Elif Akbıyık Ayvalık’ta…

Molasız yolculuğun etkisini atmak, vücudumu biraz açmak için eşyalarımı otele bırakır bırakmaz dışarı atıyorum kendimi. “Uzun bir yürüyüş yapar sonra erkenci gazetecileri kahvaltıda yakalarım” diyorum. Hava daha güzel olamazdı herhalde ama Ayvalık’ın içinde denize girmeyi önermiyorlar. Bayağı bir yol kat etmek lazım. Bu fikri erteliyorum. Bakkala girip, içecek bir şeyler alıp otele döneceğim. Voleybol maçı varmış gece, onu konuşuyorlar. Bakkal müşterisine maç izlenimlerini anlatıyor. Gece geç saate kalıp maçı izlemiş. Bizimkiler ezmiş geçmiş, rakibimiz dişimize göre değilmiş. Ebrar Karakurt, Balıkesir Edremitli. Ayvalık’a 1 saatlik bir mesafede Edremit. Bu civarda Filenin Sultanları’na ve Ebrar’a ayrı bir ilgi ve destek olduğunu, Edremit Körfezi’nin diğer tarafında yaşayan ailemden de duymuştum. Avrupa Şampiyonluğu gelince konvoylar eşliğinde kutlanmış burada. Ebrar da yakın bir zaman önce tatil için buradaymış.

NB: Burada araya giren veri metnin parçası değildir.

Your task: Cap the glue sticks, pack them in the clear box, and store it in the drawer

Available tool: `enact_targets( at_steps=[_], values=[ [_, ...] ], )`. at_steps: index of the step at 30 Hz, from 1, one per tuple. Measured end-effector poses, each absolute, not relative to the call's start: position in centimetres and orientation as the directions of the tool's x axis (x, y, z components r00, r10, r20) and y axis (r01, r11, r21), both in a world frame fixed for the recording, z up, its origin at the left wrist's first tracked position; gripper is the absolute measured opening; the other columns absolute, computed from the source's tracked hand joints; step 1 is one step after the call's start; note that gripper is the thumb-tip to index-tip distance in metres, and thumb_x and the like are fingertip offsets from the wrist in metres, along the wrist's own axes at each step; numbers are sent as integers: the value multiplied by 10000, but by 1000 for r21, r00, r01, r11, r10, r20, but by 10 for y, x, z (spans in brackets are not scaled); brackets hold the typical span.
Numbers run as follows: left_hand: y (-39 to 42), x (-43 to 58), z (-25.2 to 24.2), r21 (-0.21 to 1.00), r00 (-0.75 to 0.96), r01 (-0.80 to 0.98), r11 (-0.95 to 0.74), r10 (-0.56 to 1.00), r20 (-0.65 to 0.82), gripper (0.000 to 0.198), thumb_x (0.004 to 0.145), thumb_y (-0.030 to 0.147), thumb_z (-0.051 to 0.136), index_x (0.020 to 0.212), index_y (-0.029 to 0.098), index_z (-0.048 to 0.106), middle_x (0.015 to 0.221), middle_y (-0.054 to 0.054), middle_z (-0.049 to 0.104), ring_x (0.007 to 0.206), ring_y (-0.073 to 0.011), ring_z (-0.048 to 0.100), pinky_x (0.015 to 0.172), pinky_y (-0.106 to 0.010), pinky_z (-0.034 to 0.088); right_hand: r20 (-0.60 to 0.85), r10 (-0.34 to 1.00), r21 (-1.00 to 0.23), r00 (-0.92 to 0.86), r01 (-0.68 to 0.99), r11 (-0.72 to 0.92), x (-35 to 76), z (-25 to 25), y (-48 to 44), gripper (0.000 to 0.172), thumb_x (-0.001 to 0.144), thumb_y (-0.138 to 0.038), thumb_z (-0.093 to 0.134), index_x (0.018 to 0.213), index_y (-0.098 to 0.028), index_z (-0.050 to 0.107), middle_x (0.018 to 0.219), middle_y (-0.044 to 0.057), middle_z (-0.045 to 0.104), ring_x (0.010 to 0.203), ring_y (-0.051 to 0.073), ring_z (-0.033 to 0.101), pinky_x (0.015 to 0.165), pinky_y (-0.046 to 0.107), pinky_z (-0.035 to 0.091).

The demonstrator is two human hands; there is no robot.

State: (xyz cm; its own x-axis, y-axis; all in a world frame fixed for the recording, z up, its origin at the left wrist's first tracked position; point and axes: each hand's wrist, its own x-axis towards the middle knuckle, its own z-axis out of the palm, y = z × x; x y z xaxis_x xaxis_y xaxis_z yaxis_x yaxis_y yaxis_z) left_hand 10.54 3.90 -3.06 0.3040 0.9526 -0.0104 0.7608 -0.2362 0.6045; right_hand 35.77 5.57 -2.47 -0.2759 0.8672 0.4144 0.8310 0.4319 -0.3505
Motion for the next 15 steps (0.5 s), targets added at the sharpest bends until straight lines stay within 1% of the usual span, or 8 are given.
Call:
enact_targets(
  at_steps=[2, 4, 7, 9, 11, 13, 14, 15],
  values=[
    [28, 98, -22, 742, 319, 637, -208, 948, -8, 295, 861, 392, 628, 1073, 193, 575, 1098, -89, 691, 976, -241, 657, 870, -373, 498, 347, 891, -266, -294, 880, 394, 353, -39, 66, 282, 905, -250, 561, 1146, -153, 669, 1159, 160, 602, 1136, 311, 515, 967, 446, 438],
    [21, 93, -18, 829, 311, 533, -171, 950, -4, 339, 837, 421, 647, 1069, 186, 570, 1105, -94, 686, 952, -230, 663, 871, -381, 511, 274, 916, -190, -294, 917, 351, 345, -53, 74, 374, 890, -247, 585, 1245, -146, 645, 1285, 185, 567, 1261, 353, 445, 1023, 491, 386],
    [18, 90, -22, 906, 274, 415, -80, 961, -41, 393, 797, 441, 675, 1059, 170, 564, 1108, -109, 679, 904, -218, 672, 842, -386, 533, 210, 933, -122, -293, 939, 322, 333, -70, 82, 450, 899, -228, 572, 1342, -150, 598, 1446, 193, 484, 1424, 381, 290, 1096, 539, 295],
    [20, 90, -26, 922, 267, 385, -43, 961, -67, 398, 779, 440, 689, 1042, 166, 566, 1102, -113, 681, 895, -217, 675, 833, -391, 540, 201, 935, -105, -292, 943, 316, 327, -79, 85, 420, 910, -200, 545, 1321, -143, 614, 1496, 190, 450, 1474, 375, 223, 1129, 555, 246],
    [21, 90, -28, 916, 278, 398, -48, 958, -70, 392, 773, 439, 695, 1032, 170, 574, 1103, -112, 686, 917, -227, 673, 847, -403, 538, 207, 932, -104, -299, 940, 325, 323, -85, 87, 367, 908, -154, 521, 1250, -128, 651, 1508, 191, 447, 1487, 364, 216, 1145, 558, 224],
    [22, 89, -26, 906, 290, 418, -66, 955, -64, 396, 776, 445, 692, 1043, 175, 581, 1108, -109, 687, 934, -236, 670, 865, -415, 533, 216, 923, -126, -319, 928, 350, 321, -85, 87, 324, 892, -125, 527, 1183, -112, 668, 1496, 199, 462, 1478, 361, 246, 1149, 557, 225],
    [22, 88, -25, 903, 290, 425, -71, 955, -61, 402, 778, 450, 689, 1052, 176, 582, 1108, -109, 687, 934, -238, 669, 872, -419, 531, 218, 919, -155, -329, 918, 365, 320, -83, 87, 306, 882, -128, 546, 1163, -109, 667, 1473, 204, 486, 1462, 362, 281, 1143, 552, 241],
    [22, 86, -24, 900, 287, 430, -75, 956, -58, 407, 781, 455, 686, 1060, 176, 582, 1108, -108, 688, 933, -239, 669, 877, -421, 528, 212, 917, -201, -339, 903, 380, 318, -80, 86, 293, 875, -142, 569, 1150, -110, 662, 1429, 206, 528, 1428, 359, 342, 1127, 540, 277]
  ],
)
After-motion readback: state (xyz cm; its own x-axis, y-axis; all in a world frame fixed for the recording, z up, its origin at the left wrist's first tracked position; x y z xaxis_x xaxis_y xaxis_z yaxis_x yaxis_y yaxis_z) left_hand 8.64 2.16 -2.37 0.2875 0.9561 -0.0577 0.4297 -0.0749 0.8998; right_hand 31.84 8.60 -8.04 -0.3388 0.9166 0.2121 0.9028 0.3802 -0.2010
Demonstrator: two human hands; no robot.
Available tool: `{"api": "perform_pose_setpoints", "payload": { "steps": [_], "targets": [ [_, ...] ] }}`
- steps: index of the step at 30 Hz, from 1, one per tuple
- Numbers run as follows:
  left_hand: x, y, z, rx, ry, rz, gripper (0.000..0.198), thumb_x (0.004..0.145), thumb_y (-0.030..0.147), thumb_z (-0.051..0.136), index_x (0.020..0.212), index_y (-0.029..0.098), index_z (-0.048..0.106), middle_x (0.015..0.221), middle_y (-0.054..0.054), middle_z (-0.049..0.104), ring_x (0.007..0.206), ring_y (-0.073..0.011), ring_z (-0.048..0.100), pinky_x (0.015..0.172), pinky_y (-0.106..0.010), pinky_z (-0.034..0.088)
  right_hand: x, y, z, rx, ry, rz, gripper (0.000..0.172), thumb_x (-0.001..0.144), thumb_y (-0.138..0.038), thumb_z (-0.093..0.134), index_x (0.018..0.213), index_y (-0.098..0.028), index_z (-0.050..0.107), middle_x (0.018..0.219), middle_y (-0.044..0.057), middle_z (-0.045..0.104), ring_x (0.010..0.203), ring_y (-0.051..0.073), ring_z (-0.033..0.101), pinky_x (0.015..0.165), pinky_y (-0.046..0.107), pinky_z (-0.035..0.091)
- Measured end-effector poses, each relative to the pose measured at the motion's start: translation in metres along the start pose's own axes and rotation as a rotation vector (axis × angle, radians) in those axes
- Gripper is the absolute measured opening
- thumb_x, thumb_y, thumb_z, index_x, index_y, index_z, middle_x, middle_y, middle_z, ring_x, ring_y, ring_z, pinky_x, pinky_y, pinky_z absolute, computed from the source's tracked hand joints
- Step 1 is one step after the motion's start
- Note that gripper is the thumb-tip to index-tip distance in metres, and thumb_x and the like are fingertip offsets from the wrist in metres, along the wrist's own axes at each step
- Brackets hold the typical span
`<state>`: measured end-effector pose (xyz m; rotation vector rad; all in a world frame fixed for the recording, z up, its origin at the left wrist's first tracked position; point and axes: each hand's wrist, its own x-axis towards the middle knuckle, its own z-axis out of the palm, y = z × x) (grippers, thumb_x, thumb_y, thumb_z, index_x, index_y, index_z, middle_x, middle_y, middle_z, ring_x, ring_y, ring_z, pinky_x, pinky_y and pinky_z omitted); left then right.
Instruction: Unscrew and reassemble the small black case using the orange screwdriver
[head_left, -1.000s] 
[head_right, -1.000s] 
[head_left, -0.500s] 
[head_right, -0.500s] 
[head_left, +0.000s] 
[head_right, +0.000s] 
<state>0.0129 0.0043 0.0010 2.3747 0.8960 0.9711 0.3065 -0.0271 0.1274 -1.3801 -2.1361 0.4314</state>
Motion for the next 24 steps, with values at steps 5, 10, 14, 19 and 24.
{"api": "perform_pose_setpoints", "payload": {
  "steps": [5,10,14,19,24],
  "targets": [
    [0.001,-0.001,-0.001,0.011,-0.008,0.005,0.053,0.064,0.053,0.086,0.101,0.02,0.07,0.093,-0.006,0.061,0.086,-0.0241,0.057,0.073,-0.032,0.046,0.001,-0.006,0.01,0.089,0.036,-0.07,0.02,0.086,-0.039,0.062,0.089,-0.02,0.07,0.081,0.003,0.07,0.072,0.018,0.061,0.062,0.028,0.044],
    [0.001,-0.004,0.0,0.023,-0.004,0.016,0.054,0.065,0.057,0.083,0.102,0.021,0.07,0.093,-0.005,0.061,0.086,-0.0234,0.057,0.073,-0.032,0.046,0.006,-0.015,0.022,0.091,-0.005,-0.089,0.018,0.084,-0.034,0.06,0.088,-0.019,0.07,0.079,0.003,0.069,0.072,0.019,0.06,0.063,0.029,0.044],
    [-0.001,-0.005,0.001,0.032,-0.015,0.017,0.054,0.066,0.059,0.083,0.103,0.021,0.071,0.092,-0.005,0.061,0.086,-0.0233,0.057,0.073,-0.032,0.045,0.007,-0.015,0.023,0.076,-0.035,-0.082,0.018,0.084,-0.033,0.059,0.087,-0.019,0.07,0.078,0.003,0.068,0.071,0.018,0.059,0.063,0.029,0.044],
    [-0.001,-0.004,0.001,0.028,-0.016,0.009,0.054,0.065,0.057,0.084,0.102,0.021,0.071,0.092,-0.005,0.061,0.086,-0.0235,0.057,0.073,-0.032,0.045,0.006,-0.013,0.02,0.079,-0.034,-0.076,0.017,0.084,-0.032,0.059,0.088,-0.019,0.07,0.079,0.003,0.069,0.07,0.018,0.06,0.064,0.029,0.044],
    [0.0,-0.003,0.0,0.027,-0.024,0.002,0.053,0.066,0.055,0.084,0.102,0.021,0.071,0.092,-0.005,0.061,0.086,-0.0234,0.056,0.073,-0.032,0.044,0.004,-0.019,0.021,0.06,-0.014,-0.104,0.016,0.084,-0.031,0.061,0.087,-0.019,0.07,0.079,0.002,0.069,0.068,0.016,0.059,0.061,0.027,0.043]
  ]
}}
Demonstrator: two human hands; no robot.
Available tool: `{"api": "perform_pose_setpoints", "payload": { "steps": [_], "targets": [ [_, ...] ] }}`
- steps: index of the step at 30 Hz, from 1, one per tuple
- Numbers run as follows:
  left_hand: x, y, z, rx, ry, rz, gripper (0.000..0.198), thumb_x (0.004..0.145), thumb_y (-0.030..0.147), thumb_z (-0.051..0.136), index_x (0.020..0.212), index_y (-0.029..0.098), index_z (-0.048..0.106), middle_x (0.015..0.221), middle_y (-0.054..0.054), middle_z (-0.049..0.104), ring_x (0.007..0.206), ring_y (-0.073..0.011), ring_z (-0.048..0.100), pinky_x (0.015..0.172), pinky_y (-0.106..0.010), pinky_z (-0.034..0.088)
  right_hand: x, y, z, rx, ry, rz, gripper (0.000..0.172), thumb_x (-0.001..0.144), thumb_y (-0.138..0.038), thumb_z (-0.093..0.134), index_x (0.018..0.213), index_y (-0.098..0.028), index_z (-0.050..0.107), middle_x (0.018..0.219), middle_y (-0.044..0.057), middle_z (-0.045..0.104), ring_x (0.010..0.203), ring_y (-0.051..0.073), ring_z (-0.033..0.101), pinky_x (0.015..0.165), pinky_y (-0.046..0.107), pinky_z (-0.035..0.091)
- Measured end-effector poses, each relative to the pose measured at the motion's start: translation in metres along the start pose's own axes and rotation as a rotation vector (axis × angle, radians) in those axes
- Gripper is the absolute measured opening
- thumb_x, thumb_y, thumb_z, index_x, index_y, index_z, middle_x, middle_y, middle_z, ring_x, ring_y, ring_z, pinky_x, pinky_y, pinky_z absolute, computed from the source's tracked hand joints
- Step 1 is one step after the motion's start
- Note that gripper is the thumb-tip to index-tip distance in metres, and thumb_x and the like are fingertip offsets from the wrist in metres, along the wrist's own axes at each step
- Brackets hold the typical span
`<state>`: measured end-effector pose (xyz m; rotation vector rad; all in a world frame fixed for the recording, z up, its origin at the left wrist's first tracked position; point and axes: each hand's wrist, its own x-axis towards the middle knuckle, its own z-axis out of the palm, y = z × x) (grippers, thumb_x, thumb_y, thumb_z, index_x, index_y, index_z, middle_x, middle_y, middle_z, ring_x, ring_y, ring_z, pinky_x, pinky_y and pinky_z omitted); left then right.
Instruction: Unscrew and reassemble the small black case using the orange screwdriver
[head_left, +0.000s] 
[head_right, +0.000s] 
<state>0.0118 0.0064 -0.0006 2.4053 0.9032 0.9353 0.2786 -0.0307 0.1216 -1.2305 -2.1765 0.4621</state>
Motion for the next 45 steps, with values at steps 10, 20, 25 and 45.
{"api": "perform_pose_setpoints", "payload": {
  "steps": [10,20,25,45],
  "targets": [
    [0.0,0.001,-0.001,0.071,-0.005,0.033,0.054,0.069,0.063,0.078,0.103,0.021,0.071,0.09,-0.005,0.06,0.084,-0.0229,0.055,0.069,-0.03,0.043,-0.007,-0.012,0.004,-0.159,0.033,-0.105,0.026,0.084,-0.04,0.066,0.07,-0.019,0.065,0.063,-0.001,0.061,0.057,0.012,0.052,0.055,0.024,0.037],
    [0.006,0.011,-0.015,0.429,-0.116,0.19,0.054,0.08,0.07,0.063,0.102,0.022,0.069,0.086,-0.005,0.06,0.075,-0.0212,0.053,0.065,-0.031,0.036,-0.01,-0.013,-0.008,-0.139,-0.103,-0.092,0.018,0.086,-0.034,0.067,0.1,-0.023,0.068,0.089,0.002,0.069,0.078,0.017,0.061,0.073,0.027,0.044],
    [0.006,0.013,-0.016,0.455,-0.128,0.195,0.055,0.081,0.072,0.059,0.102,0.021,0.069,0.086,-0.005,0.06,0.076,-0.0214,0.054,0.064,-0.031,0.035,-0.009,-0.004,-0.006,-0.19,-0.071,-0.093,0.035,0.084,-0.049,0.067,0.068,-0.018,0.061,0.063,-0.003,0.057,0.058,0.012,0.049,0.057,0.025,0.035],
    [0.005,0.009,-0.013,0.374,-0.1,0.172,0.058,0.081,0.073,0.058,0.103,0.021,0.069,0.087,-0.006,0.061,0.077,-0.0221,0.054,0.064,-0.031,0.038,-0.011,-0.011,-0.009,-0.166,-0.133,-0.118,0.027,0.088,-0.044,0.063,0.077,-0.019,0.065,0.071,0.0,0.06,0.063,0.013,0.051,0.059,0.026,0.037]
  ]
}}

Ayvalık’ta kahve içmek… (Fotoğraf: Elif Akbıyık)

Otele dönüyorum. Kahvaltı masaları dolu. Yeni günün izlenecek filmlerinin heyecanı var. Önceki favoriler konuşuluyor. “Canavar” filmi herkesi etkilemiş. Üzerine film izlemek zor olacak. “İlk günden, ilk filmden arşa çıktık” diyorlar. Akşam en son Fikret Reyhan’ın “Cam Perde” filmini izlemişler, sonu tartışılıyor. Daha önce filmi izleyenler sonunu farklı hatırlıyor. Herkes kendi sonuna göre duygusunu anlatıyor. Anlaşılan film sonu ekiple söyleşi de çetrefilli geçmiş.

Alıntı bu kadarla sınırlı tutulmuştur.